In the Name of Allah, The Most Gracious, The Most Kind

Allaahumma innii a'uudzu bika min syarri masta'aadzaka minhu 'abduka wa rasuuluka sayyidina muhammadun shallallaahu 'alaihi wa sallama.

Ya Allah, aku berlindung kepada-Mu dari kejahatan yang dimohonkan perlindungannya oleh hamba dan Rasul-Mu, Kanjeng Nabi Muhammad SAW.

Dari Kitab Al-Adzkar - Imam An-Nawawi, Bagian 18.

(Buku of the Day) Membumikan Hukum Islam Melalui Maqasid Syariah



Pengembangan Maqasid Syariah untuk Kemaslahatan Manusia


Judul                : Membumikan Hukum Islam Melalui Maqasid Syariah
Penulis             : Jasser Auda
Penerbit            : Mizan
Terbitan            : Agustus, 2015
Jumlah              : 356 halaman
Peresensi          : Irawan Fuadi, santri Al-Iman Purworejo dan Nurul Ummah Yogyakarta. Lulusan Tafsir Hadis UIN Sunan Kalijaga

Bagi Muslim, keberadaan Al-Qur’an adalah shalih likulli zaman, relevan di setiap zaman. Namun pertanyaannya, sejauh mana sumber utama umat Islam itu mampu menjawab setiap permasalahan umat manusia? Di sinilah fungsi kerja manusia yang dikaruniai akal dan nurani tidak hanya sebagai objek, tetapi juga menjadi subjek atas lahirnya hukum Islam. Dari sini kemudian lahirlah apa yang digagas oleh Abu al-Ma’ali al-Juwaini yaitu Maqasid Syariah (tujuan-tujuan syariah). Dia menyarankan lima tingkatan maqasid, yaitu darurat (keniscayaan), al-hajjah al-‘ammah (kebutuhan publik), al-makrumat (perilaku moral), al-mandubat (anjuran-anjuran), dan apa yang tidak dicantumkan dalam nash. Pemikiran al-Juwaini ini kemudian dikembangkan oleh muridnya al-Ghazali dengan menggagas lima perlindungan (al-hifz). Yaitu perlindungan terhadap agama, jiwa, akal, keturunan, dan harta.

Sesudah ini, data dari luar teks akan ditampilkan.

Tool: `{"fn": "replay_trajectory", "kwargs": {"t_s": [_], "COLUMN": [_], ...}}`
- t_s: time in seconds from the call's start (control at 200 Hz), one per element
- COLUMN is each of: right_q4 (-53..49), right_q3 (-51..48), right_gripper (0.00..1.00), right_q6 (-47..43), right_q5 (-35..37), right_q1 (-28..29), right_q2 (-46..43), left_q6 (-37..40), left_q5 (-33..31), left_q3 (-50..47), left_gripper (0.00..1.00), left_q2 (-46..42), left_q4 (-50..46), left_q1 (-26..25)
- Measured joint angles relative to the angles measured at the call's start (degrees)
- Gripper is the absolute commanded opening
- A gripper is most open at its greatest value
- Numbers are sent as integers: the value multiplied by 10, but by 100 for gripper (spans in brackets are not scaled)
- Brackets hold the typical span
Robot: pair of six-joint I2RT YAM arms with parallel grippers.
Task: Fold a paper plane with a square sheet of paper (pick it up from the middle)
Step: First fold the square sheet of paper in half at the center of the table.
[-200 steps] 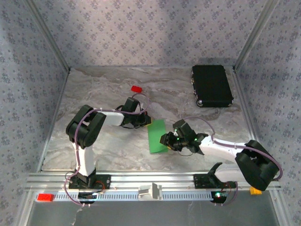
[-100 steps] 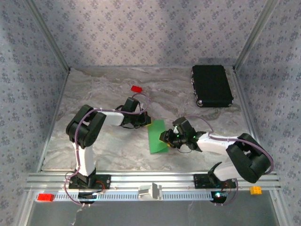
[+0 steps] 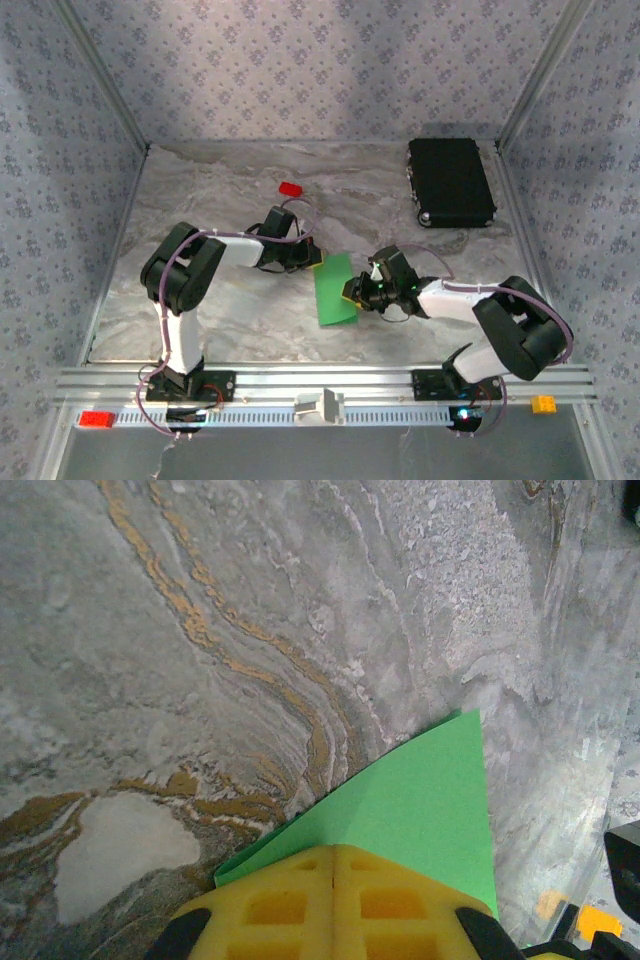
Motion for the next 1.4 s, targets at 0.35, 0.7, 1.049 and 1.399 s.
{"fn": "replay_trajectory", "kwargs": {"t_s": [0.35,0.7,1.049,1.399], "right_q4": [16,54,126,139], "right_q3": [-10,-23,-57,-56], "right_gripper": [20,7,8,19], "right_q6": [-5,-1,53,61], "right_q5": [-12,-21,13,20], "right_q1": [-13,-23,-34,-36], "right_q2": [0,11,12,3], "left_q6": [2,16,59,87], "left_q5": [0,4,-14,-58], "left_q3": [5,26,26,-49], "left_gripper": [9,32,40,40], "left_q2": [0,-22,-142,-199], "left_q4": [-10,-57,-90,-89], "left_q1": [-3,-15,-40,-82]}}
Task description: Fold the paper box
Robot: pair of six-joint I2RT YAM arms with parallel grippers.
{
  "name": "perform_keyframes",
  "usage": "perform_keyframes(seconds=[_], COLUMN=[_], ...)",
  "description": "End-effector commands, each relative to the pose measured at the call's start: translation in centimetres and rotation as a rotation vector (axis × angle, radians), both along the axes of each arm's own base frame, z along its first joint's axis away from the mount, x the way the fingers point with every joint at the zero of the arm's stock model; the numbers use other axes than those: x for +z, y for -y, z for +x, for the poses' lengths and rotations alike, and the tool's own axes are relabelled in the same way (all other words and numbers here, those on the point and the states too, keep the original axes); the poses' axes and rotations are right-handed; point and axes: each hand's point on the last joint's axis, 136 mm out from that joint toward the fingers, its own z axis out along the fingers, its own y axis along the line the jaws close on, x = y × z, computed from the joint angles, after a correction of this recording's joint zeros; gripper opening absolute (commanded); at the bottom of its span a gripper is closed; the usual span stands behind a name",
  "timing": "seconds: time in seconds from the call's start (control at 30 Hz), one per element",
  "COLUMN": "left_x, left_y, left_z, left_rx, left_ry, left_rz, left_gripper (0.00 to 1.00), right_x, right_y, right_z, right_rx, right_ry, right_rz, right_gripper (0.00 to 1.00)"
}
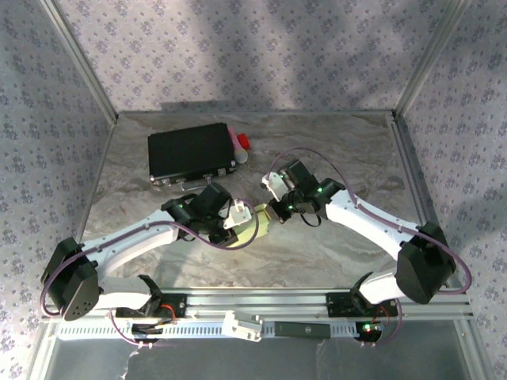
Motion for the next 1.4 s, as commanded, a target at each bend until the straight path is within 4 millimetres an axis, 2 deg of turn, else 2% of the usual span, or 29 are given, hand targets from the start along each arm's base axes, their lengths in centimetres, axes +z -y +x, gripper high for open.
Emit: perform_keyframes(seconds=[0.0, 0.2, 0.57, 0.73, 1.1, 1.37], left_x=[0.1, 0.3, 0.2, 0.2, 0.1, 0.1], left_y=[0.2, 0.0, -0.4, -0.4, -0.5, -0.6], left_z=[0.3, 0.8, 1.4, 1.6, 1.8, 2.1], left_rx=[-0.013, 0.02, 0.053, 0.06, 0.07, 0.076], left_ry=[0.016, 0.034, 0.046, 0.046, 0.042, 0.042], left_rz=[0.001, 0.0, 0.018, 0.014, 0.018, 0.02], left_gripper=[0.49, 0.51, 0.51, 0.51, 0.5, 0.5], right_x=[1.2, 1.3, 1.1, 1.4, 0.3, 0.3], right_y=[-1.0, -1.1, -1.0, -2.1, -2.3, -3.2], right_z=[0.1, -0.4, -0.8, -1.4, -1.5, -1.5], right_rx=[0.016, -0.024, -0.203, -0.224, -0.347, -0.431], right_ry=[0.025, 0.045, 0.052, 0.062, 0.072, 0.03], right_rz=[0.016, 0.012, 0.074, 0.097, 0.054, 0.087], right_gripper=[0.1, 0.0, 0.0, 0.0, 0.0, 0.0])
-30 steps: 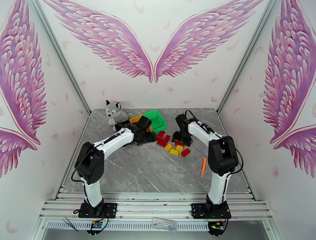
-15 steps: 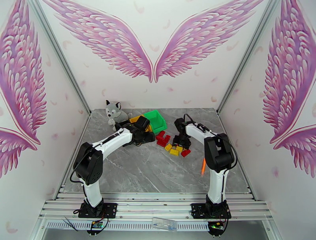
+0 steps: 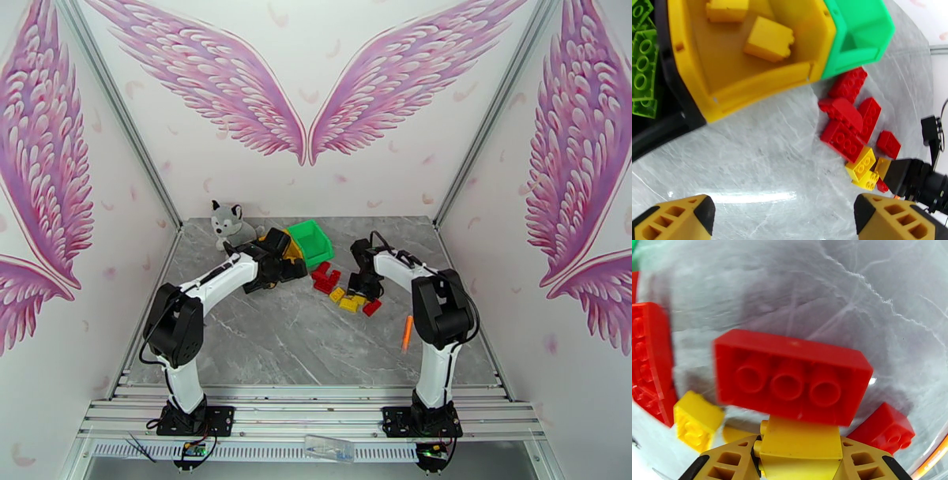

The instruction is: Sort the legos into containers by color

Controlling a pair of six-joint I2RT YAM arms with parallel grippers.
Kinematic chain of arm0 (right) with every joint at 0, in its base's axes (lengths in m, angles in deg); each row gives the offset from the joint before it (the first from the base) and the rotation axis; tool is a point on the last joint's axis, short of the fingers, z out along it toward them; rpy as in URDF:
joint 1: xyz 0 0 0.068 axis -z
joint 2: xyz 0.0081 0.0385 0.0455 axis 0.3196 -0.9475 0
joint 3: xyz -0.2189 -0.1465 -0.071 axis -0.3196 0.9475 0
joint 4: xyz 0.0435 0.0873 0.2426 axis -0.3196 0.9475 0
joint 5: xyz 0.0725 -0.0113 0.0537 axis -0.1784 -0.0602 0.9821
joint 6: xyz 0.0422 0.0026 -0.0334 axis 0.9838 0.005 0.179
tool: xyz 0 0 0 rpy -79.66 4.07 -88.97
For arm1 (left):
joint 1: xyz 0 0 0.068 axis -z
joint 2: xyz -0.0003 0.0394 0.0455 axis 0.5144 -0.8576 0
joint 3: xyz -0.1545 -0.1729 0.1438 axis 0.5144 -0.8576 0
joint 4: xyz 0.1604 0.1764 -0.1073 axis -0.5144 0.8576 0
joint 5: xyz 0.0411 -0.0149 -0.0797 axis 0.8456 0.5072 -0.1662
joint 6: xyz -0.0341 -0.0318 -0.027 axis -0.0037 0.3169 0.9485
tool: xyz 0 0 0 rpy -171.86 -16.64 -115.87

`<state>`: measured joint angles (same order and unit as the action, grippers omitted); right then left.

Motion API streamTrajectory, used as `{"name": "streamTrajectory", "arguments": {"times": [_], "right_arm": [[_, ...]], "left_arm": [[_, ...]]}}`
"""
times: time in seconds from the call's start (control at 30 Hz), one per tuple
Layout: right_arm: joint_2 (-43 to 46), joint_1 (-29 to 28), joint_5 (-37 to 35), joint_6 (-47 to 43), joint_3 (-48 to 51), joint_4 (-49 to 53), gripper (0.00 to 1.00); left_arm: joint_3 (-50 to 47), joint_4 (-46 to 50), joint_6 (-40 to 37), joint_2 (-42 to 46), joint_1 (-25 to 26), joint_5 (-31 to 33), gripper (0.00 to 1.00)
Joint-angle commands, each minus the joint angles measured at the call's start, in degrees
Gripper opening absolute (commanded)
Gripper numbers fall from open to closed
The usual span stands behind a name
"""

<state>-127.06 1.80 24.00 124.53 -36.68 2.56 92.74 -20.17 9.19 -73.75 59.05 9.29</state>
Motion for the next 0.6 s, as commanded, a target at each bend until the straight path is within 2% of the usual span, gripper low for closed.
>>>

Maqasid syariah adalah prinsip-prinsip yang menyediakan jawaban untuk pertanyaan-pertanyaan disyariatkannya hukum, seperti alasan zakat menjadi salah satu rukun Islam, manfaat fisik dan spiritual dari puasa Ramadhan, dosa besar minum minuman keras, hubungan antara gagasan hak-hak asasi manusia dengan hukum Islam, dan lain-lain. Najm al-Din al-Tufi mengaitkan kemaslahatan dan Maqasid dengan kaidah Usul Fikih, “Suatu maqsud tidak sah kecuali jika mengantarkan pada pemenuhan kemaslahatan atau menghindari kemudaratan.” (hlm. 33). 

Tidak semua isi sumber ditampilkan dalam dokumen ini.